Namun, keputusan tersebut bukanlah
keputusan akhir. Persetujuan dana aspirasi kini ada di tangan
pemerintahan Presiden Jokowi. Jika presiden menyetujui tawaran dana
tersebut atas rekomendasi dari Menteri Keuangan, maka dana tersebut akan
jatuh ke tangan anggota dewan perwakilan rakyat RI setiap tahunnya.
Sebelumnya,
dewan perwakilan rakyat kembali mengajukan dana aspirasi senilai Rp 11,2 triliun dengan
masing-masing anggota dewan perwakilan rakyat mendapat Rp 15-20 miliar. Pengusulan dana
tersebut diajukan untuk Rancangan Anggaran Pendapatan dan Belanja Negara
(RAPBN) 2016. Dana aspirasi sempat diajukan oleh dewan perwakilan rakyat pada 2009, tapi
ditolak oleh Presiden Susilo Bambang Yudhoyono (SBY).
Dalam rapat tersebut sebanyak tiga fraksi menyatakan menolak melanjutkan pembahasan prosedur peraturan tersebut, yaitu Fraksi PDI Perjuangan, Fraksi Nasdem dan Fraksi Hanura.
Bila ditelaah, yang menolak yaitu partai pendukung pemerintah. Namun jikalau dicermati maka partai pendukung dana aspirasi bahwasanya ingin “menguji” kejujuran partai pemerintah, bahwa penolakan tersebut bahwasanya yaitu menguji legalisasi terselubung keadaan negara yang belum bisa memberi kenyamanan kepada rakyatnya.
Dalam hal ini pemerintahan Jokowi – JK harus realistik membaca kondisi yang berkembang di masyarakat. Bagaimanapun kondisi yang dirasakan masyarakat kini yaitu lagi “berjuang” dengan kenaikan majemuk harga. Namun ada juga yang beropini bahwa konstituen mereka yaitu yang rakus, jadi masuk akal mereka sanggup dana sebegitu (katanya sih).

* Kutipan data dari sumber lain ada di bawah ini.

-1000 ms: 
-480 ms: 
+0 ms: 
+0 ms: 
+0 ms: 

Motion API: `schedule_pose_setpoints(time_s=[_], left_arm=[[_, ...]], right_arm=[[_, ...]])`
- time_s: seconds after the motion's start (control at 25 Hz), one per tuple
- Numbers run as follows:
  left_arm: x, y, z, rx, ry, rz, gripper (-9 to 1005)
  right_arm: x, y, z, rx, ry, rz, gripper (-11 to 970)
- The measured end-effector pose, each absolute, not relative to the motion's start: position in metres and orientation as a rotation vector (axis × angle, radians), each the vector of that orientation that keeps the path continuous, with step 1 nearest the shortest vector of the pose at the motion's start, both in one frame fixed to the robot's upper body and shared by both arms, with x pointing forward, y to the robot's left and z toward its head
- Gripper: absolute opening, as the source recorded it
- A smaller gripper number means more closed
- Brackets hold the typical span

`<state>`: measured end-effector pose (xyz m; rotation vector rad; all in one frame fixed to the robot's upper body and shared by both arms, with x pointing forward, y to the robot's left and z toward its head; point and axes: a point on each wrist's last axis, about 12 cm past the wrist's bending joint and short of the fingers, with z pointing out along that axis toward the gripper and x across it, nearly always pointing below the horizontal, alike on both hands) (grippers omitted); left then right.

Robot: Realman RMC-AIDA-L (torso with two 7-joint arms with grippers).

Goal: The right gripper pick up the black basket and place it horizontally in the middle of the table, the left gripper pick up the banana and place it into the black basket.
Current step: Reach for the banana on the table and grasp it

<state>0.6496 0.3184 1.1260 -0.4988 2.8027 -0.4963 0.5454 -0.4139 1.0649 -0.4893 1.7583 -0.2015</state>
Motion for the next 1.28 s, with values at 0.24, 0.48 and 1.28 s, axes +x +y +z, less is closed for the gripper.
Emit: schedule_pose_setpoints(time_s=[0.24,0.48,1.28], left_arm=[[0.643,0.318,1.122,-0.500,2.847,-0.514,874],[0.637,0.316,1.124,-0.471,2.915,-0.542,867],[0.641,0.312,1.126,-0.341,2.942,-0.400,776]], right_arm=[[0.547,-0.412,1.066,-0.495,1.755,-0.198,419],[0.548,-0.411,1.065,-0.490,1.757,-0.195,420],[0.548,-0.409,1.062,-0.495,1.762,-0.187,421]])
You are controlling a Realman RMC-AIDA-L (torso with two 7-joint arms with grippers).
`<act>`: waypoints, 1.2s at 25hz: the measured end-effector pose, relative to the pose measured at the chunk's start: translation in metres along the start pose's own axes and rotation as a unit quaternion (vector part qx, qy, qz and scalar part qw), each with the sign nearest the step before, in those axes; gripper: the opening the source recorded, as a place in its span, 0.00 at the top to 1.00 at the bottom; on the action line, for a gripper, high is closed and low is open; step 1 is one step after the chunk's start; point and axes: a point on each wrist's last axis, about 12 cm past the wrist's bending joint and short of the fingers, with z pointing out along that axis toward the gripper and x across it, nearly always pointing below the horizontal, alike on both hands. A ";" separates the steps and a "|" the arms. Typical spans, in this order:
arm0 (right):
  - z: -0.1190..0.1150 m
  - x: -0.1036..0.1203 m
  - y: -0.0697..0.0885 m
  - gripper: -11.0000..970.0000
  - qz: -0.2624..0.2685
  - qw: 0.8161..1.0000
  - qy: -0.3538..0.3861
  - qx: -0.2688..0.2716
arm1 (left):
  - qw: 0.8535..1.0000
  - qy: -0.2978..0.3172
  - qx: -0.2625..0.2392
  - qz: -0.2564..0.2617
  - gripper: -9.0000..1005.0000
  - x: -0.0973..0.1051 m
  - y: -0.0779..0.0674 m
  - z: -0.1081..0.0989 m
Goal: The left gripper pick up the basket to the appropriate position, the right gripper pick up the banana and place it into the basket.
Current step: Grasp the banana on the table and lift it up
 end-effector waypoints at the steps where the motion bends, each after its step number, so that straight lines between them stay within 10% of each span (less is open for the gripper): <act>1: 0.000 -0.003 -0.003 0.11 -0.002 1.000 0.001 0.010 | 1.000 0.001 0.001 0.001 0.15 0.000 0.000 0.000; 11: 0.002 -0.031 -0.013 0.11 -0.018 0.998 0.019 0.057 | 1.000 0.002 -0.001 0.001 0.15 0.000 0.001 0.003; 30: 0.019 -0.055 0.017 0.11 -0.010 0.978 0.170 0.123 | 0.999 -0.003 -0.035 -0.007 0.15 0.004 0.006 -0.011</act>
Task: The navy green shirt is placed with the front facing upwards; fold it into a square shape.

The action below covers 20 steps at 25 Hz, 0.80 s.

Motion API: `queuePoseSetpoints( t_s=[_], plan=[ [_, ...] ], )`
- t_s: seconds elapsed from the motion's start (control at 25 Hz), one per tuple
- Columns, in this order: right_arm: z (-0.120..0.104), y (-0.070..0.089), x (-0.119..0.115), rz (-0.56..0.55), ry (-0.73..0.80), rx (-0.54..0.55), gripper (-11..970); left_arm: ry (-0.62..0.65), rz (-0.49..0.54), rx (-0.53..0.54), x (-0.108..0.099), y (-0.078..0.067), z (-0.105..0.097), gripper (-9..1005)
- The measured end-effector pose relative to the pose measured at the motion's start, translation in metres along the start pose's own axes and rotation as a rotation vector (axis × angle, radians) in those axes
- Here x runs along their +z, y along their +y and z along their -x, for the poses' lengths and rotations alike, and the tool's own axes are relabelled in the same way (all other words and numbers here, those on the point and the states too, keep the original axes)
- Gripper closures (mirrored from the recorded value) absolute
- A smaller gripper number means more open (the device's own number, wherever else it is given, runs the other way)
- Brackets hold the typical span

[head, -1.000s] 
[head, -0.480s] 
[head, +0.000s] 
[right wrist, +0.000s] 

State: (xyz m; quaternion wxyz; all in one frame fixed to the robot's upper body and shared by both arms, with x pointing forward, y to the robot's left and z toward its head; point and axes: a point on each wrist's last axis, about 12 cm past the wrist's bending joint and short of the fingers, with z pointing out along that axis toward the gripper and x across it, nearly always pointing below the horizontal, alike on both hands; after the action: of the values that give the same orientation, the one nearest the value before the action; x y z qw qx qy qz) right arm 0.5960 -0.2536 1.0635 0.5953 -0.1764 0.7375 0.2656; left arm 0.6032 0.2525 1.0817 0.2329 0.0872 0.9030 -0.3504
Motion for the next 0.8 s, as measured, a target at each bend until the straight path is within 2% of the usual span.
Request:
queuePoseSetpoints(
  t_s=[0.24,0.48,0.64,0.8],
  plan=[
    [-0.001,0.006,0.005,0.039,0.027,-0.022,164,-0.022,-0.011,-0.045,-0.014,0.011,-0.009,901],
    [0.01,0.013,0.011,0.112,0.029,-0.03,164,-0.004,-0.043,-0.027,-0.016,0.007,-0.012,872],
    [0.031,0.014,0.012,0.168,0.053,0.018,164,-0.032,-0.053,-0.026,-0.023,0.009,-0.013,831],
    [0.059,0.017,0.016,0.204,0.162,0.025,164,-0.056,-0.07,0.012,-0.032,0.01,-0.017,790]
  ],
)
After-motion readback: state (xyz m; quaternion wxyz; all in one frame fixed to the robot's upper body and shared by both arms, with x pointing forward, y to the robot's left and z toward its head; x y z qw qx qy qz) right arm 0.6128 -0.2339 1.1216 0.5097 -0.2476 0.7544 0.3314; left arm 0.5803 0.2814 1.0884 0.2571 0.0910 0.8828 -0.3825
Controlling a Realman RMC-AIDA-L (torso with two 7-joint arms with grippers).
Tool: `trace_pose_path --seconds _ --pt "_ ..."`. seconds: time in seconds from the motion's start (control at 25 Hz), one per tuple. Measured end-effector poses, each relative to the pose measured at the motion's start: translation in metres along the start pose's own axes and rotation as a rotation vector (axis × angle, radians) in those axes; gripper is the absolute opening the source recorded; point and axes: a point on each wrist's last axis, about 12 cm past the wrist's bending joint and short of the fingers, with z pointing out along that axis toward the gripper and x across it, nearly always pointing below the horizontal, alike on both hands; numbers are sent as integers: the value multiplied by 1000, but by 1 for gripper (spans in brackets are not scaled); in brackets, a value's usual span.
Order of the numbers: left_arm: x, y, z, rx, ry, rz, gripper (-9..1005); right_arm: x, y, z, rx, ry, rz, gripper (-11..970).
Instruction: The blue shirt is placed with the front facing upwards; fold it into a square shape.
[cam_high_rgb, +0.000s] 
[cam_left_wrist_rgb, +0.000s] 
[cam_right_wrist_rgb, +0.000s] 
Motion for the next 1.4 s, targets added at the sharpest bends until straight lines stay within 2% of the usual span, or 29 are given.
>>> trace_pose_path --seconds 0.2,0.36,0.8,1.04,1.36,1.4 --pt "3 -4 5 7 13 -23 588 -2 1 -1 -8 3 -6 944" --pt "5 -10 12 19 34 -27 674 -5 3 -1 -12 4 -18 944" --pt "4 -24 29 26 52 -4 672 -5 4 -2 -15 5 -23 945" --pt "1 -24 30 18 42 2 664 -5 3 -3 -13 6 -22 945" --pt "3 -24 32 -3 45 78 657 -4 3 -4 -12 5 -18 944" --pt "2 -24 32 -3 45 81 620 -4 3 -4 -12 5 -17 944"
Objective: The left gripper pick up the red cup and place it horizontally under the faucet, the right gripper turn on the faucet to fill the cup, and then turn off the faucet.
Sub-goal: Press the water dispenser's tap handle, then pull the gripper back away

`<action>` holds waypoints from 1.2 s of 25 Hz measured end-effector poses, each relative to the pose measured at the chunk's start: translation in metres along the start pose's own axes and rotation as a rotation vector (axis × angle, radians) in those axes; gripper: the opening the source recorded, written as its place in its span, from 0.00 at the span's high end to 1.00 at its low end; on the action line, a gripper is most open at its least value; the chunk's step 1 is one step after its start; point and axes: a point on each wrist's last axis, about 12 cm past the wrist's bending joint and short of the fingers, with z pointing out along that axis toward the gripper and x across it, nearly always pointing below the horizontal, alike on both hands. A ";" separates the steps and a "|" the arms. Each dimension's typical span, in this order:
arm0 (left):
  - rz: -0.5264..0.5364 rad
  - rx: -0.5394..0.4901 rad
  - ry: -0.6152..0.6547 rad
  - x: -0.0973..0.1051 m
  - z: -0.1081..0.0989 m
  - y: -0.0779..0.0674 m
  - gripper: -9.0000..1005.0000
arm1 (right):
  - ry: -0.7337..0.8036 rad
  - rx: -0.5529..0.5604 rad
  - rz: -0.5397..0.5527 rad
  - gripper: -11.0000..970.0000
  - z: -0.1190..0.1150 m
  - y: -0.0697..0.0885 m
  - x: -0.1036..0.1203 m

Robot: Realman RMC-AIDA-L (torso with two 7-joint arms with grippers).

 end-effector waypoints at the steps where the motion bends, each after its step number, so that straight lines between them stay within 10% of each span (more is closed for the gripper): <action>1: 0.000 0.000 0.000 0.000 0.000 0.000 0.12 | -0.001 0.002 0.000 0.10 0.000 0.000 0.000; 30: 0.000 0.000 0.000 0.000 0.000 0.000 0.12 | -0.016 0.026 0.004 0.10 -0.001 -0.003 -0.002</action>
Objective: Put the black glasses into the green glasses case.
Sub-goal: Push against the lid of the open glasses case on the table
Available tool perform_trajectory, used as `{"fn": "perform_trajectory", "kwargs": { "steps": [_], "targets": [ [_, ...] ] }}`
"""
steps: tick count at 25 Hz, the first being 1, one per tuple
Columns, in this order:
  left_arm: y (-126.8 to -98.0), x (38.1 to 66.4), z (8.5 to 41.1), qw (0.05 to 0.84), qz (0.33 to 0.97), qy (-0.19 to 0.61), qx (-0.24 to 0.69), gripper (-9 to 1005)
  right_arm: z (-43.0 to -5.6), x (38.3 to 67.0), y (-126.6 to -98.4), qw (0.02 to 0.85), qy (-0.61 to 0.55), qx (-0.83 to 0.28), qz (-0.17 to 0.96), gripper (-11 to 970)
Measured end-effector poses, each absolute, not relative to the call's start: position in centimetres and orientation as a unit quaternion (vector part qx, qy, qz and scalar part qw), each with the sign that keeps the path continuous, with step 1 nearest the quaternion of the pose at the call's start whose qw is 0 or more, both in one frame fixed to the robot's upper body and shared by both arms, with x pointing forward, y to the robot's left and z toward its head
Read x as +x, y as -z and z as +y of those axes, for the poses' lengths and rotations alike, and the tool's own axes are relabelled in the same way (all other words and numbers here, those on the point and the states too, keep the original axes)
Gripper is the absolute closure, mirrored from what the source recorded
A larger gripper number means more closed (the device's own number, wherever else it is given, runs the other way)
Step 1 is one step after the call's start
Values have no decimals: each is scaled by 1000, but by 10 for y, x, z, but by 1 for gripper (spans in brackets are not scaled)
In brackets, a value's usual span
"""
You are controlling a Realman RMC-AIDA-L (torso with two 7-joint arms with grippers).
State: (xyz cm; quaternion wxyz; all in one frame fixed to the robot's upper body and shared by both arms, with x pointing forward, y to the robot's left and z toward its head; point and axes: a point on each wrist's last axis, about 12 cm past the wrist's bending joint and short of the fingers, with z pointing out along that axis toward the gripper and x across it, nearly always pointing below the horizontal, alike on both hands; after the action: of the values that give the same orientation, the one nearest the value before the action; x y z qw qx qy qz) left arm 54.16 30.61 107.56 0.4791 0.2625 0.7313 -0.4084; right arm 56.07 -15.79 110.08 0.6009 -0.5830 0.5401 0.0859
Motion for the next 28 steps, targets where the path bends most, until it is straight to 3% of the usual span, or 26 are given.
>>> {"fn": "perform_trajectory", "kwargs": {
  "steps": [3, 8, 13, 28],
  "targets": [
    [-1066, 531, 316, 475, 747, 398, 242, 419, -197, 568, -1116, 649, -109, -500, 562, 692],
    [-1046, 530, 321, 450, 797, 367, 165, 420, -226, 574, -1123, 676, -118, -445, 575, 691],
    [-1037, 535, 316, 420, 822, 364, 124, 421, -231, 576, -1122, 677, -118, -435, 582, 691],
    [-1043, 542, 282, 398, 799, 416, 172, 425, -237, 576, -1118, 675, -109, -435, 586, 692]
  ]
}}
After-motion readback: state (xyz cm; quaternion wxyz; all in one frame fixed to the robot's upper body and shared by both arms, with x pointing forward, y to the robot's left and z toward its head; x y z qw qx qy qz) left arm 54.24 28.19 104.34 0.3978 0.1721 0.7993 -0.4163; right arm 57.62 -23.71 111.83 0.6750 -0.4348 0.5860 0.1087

Bagaimanapun saatnya kita masyarakat harus jujur menyampaikan kepada pemerintah bahwa kini mereka merasa terlukai, alasannya yaitu di lapangan rakyat lagi susah dan sangat bertolak belakang dengan “wakilnya” yang ada di Senayan.
Bola kini ada di tangan Jokowi, dan kemungkinan berdasarkan menteri Yuddi akan ditolak oleh Presiden. Tapi ingat, penolakan Presiden terhadap santunan dana aspirasi yaitu sebuah legalisasi bahwa negara lagi belum bisa menawarkan kenyamanan dan fasilitas bagi rakyatnya, terutama kemampuan daya beli masyarakat yang begitu menurun sebagai akhir kebijakan mereka sendiri.